- **TASK ITEM**
The answer should be an exact copy of the data.

- **DATA EXCERPT**
*** Block opens ***
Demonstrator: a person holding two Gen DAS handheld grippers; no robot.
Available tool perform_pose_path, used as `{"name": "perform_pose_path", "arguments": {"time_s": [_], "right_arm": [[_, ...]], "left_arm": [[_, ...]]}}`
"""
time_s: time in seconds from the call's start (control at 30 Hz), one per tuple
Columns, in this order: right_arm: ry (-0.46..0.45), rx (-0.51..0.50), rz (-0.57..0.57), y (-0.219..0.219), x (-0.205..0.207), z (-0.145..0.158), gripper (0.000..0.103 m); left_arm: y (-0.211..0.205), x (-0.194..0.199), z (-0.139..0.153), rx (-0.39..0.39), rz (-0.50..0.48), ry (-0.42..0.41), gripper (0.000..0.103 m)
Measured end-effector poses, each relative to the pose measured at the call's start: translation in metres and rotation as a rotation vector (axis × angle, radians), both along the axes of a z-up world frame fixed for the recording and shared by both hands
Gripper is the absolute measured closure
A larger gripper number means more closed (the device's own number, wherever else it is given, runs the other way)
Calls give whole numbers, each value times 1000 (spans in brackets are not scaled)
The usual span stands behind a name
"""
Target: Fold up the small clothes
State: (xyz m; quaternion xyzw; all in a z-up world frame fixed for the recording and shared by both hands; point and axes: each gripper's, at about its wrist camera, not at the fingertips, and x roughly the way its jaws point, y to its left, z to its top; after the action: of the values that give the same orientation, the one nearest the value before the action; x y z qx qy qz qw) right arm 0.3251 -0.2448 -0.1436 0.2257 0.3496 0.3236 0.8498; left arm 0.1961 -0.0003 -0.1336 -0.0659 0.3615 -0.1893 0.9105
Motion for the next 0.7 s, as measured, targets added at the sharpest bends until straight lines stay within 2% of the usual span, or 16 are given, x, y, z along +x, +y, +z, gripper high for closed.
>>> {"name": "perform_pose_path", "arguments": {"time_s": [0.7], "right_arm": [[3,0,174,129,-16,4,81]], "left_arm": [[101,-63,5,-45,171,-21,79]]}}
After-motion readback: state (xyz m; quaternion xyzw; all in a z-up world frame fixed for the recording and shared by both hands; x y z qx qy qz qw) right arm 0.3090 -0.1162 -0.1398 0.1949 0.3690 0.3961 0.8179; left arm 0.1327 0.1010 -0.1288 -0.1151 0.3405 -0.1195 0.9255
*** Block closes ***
- **RESULT OF THIS EXERCISE**
Demonstrator: a person holding two Gen DAS handheld grippers; no robot.
Available tool perform_pose_path, used as `{"name": "perform_pose_path", "arguments": {"time_s": [_], "right_arm": [[_, ...]], "left_arm": [[_, ...]]}}`
"""
time_s: time in seconds from the call's start (control at 30 Hz), one per tuple
Columns, in this order: right_arm: ry (-0.46..0.45), rx (-0.51..0.50), rz (-0.57..0.57), y (-0.219..0.219), x (-0.205..0.207), z (-0.145..0.158), gripper (0.000..0.103 m); left_arm: y (-0.211..0.205), x (-0.194..0.199), z (-0.139..0.153), rx (-0.39..0.39), rz (-0.50..0.48), ry (-0.42..0.41), gripper (0.000..0.103 m)
Measured end-effector poses, each relative to the pose measured at the call's start: translation in metres and rotation as a rotation vector (axis × angle, radians), both along the axes of a z-up world frame fixed for the recording and shared by both hands
Gripper is the absolute measured closure
A larger gripper number means more closed (the device's own number, wherever else it is given, runs the other way)
Calls give whole numbers, each value times 1000 (spans in brackets are not scaled)
The usual span stands behind a name
"""
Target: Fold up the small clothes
State: (xyz m; quaternion xyzw; all in a z-up world frame fixed for the recording and shared by both hands; point and axes: each gripper's, at about its wrist camera, not at the fingertips, and x roughly the way its jaws point, y to its left, z to its top; after the action: of the values that give the same orientation, the one nearest the value before the action; x y z qx qy qz qw) right arm 0.3251 -0.2448 -0.1436 0.2257 0.3496 0.3236 0.8498; left arm 0.1961 -0.0003 -0.1336 -0.0659 0.3615 -0.1893 0.9105
Motion for the next 0.7 s, as measured, targets added at the sharpest bends until straight lines stay within 2% of the usual span, or 16 are given, x, y, z along +x, +y, +z, gripper high for closed.
>>> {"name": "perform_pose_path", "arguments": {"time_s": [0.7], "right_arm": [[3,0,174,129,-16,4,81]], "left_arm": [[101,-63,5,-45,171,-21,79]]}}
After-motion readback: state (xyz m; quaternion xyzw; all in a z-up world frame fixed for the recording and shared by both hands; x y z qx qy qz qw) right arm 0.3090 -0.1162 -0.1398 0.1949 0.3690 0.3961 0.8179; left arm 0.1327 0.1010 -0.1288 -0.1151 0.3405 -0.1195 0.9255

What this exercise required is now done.